◆ **Problem description**:
Whichever lines of the material contain "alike", copy each of them.
___ Records supplied
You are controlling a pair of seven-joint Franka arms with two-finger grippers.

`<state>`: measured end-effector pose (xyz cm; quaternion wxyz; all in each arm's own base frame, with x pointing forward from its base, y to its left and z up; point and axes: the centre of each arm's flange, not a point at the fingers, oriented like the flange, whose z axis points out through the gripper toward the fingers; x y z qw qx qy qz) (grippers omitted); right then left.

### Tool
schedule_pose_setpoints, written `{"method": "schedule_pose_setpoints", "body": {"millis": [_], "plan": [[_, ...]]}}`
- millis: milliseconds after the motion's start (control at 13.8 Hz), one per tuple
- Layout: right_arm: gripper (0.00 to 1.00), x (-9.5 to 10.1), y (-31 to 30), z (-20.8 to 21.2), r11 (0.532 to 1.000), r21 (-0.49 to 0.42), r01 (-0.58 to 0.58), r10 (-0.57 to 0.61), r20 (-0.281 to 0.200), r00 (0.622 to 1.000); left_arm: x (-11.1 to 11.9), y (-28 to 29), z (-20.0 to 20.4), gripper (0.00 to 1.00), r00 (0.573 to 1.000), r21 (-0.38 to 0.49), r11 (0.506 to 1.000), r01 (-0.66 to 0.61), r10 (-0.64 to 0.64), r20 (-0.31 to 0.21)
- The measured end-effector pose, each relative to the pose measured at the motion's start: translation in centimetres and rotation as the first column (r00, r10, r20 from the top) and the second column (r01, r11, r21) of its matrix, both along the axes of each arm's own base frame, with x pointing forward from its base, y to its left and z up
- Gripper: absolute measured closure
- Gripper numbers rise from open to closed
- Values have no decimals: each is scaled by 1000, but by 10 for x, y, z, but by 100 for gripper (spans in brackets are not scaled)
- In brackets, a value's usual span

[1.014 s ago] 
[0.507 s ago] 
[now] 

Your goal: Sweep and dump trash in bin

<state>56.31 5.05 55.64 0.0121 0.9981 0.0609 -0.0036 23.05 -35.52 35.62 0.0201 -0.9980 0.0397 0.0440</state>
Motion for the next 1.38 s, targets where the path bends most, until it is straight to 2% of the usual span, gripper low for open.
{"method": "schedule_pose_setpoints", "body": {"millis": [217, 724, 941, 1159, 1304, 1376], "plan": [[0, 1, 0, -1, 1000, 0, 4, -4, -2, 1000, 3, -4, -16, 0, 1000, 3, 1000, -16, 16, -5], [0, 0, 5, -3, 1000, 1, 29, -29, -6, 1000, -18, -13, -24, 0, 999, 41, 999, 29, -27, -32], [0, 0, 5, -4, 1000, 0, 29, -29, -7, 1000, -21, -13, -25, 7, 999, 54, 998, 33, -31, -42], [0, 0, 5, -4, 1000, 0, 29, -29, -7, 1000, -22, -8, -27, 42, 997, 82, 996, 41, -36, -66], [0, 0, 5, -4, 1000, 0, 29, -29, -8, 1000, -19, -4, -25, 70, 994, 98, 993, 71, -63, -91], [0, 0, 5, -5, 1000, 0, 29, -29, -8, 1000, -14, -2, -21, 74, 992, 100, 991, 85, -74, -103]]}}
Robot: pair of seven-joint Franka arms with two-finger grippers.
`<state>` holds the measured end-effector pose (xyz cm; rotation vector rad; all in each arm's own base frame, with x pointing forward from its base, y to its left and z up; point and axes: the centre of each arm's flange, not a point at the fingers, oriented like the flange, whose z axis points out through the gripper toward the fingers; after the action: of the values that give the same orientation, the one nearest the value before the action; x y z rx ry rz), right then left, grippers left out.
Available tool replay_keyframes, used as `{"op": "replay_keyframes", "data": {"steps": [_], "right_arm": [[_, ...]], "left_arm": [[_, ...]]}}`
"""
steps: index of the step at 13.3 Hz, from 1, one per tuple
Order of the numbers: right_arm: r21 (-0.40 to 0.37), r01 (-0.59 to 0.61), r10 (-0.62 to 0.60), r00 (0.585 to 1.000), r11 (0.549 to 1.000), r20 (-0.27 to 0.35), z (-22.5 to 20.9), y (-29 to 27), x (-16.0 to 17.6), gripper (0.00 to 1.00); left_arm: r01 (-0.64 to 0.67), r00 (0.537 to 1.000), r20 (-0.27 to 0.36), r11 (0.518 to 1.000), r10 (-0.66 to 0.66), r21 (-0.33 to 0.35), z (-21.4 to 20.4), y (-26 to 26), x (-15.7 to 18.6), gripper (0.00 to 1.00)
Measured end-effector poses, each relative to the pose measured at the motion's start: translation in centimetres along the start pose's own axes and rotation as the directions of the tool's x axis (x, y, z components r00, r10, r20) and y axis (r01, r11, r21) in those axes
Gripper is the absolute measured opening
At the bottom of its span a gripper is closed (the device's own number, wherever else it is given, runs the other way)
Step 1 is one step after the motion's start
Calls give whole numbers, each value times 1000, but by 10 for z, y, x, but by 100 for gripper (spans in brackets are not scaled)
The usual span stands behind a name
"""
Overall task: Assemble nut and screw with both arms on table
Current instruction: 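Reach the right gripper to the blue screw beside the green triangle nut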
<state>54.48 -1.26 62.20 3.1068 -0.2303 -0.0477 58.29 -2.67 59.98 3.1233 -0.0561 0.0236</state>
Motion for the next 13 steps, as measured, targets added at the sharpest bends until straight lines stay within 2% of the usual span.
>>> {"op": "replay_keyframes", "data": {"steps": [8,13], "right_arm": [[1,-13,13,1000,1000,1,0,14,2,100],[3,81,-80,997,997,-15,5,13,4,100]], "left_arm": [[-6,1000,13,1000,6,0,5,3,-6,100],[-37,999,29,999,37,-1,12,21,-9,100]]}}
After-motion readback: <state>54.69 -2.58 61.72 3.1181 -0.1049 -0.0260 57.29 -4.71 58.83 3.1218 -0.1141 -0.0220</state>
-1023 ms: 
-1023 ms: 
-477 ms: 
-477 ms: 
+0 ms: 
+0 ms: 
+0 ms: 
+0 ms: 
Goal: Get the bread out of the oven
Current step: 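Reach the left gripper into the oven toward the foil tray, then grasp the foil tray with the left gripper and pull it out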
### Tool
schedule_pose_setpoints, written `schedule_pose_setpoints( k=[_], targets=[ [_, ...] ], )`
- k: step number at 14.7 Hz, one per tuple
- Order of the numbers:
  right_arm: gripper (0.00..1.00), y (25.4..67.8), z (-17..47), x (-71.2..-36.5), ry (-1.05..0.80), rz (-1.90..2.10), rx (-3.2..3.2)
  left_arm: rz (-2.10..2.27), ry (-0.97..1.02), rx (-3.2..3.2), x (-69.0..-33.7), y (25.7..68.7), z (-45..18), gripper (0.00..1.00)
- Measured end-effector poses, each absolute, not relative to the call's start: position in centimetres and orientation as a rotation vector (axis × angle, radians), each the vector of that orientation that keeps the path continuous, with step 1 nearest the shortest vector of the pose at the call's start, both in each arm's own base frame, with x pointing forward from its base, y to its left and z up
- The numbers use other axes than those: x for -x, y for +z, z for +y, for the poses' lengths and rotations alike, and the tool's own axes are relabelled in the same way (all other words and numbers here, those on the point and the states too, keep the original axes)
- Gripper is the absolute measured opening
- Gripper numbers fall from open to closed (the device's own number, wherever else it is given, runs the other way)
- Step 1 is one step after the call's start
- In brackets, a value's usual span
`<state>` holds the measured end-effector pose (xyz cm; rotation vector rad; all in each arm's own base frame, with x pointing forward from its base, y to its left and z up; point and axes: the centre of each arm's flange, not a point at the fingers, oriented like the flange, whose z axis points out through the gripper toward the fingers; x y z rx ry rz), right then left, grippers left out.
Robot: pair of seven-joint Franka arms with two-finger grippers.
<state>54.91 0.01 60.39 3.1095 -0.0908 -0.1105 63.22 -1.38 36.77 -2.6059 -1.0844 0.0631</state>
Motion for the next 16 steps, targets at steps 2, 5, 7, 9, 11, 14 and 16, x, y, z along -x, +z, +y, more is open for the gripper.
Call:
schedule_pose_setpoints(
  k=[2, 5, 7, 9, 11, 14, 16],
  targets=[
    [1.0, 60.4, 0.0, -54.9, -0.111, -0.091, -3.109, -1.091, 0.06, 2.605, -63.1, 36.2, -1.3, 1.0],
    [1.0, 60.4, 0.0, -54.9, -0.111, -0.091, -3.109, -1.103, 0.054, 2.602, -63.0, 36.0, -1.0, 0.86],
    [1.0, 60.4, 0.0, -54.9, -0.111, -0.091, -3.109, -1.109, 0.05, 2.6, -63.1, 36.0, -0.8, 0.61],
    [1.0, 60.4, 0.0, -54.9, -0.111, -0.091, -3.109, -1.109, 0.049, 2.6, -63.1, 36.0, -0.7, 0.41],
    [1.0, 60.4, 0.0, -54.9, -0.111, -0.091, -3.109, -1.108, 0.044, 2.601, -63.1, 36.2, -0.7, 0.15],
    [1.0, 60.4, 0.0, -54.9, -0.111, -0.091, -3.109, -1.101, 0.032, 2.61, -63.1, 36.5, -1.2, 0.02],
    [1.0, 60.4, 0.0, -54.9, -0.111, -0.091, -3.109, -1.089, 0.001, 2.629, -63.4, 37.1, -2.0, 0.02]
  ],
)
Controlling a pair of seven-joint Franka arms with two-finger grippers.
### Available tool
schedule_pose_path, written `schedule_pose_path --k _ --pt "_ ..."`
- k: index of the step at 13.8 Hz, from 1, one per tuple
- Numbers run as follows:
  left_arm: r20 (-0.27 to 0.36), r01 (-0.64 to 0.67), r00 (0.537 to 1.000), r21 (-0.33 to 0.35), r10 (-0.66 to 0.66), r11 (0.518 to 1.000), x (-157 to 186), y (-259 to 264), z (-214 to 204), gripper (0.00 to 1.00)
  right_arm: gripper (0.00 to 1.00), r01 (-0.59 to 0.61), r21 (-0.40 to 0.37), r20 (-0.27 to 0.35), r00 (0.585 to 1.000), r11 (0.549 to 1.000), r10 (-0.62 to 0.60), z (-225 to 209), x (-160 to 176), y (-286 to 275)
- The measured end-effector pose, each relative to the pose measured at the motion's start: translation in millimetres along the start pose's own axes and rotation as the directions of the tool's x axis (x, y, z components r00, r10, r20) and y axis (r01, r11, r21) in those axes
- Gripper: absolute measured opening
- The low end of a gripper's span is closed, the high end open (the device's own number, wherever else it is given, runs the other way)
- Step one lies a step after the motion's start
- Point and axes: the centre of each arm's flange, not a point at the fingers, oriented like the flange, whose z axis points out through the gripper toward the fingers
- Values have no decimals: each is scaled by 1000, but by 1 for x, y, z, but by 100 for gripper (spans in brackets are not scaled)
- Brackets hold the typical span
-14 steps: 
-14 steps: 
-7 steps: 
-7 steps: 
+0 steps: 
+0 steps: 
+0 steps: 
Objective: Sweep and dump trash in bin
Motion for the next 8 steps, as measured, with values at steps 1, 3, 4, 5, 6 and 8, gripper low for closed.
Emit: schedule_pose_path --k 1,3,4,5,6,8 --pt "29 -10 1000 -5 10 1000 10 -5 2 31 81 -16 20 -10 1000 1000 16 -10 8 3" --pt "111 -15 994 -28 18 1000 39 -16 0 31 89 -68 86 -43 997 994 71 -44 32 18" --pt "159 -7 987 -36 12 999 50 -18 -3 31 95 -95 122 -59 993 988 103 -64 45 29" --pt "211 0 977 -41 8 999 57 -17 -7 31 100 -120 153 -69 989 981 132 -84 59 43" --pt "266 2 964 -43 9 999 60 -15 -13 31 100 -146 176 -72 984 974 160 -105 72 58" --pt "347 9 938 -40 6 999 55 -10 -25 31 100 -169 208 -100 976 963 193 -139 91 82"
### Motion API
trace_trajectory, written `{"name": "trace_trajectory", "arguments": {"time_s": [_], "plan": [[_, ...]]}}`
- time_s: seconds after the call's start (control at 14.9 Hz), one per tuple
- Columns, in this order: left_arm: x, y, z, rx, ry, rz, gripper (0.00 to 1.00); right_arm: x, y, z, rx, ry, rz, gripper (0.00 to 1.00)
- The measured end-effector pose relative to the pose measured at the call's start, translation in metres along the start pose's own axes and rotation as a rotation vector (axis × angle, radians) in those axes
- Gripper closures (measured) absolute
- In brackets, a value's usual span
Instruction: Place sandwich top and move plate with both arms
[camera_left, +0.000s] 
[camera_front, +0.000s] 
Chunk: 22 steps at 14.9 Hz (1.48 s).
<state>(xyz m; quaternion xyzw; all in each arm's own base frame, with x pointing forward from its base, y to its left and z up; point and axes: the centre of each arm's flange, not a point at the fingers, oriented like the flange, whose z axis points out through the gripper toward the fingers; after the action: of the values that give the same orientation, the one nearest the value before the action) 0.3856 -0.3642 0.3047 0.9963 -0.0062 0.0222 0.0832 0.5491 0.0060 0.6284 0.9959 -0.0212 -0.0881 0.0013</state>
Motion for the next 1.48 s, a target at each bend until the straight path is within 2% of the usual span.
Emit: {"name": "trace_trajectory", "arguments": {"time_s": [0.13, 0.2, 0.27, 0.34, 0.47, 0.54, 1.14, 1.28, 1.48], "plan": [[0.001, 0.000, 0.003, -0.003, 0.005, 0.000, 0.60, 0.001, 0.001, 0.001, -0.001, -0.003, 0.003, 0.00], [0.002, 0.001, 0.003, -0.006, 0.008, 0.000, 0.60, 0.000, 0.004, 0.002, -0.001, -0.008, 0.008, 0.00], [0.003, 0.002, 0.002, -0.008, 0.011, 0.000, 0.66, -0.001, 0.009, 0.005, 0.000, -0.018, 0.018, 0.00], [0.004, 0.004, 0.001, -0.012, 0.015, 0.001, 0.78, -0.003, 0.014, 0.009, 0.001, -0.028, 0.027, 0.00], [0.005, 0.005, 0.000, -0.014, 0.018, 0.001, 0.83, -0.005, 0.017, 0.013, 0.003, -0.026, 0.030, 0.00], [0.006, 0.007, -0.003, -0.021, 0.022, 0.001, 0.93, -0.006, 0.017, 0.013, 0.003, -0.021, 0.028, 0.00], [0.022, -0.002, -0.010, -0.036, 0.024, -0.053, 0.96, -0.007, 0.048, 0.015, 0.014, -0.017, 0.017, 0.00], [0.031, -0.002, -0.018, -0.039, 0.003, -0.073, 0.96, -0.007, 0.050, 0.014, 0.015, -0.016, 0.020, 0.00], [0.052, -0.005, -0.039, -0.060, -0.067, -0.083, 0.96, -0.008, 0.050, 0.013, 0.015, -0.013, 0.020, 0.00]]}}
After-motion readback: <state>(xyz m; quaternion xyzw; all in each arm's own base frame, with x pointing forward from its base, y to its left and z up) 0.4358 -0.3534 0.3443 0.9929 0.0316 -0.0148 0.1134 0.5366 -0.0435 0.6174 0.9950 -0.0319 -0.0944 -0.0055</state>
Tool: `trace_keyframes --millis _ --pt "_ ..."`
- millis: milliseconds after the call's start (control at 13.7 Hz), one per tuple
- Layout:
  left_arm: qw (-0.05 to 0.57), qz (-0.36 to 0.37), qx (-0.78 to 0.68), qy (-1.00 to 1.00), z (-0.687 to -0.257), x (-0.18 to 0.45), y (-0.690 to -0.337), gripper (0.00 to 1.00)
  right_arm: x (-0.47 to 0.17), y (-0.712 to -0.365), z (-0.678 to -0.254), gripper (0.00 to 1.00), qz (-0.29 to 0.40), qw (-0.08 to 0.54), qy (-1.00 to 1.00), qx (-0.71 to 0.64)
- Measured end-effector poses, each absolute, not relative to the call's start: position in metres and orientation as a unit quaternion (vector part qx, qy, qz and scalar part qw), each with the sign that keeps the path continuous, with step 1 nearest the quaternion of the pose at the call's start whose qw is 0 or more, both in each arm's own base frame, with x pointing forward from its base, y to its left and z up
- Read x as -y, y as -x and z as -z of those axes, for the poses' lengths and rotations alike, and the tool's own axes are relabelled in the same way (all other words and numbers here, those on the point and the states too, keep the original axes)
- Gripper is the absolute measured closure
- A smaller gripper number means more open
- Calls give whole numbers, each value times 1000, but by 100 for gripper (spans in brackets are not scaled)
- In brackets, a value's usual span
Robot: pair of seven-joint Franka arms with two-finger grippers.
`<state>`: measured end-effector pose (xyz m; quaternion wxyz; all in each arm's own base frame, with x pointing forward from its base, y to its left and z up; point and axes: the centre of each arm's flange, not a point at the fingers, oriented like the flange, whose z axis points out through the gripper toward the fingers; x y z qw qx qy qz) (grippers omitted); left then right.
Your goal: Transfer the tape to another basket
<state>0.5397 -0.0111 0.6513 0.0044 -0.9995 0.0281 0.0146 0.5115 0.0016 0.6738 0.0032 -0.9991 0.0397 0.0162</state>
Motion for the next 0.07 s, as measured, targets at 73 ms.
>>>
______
◆ **Output for this exercise**:
- The numbers use other axes than those: x for -x, y for +z, z for +y, for the poses' lengths and rotations alike, and the tool's own axes are relabelled in the same way (all other words and numbers here, those on the point and the states too, keep the original axes)
- Read x as -y, y as -x and z as -z of those axes, for the poses' lengths and rotations alike, and the tool's own axes are relabelled in the same way (all other words and numbers here, those on the point and the states too, keep the original axes)

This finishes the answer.